---- Given data

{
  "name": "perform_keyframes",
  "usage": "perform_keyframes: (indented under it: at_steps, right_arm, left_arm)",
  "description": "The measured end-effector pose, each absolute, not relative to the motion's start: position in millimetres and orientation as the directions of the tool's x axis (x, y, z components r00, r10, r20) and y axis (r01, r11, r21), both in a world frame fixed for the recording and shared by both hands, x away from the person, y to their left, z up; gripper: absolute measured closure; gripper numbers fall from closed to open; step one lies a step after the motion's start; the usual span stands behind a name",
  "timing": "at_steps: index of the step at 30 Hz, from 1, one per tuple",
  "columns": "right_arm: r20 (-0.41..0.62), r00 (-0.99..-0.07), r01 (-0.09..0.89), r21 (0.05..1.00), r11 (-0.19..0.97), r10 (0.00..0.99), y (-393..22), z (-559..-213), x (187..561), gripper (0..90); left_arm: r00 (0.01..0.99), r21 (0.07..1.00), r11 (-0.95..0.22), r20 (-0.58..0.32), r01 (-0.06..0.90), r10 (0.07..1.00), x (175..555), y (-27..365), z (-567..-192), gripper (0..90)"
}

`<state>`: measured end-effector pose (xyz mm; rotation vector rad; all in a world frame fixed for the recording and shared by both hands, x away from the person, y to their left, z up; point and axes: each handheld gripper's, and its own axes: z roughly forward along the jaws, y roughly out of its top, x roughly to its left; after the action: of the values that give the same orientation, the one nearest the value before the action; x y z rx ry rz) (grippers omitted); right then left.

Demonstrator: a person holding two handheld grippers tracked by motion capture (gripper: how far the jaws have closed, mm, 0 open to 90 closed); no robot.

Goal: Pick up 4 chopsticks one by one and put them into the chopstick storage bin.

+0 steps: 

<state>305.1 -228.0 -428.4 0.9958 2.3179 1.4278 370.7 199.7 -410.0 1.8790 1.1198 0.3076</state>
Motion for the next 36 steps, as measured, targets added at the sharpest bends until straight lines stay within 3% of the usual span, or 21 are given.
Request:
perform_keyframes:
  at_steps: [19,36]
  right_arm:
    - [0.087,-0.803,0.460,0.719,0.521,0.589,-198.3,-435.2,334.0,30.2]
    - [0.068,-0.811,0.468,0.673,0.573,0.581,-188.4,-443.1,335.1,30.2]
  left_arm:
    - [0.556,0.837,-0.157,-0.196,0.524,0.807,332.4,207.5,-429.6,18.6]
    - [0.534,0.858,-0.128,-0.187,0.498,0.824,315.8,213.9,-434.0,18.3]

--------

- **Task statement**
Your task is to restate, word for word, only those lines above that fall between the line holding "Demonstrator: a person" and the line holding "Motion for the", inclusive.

- **Completed task**
Demonstrator: a person holding two handheld grippers tracked by motion capture (gripper: how far the jaws have closed, mm, 0 open to 90 closed); no robot.

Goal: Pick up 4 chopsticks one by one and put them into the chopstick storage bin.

+0 steps: 

<state>305.1 -228.0 -428.4 0.9958 2.3179 1.4278 370.7 199.7 -410.0 1.8790 1.1198 0.3076</state>
Motion for the next 36 steps, as measured, targets added at the sharpest bends until straight lines stay within 3% of the usual span, or 21 are given.

For this exercise, nothing further remains.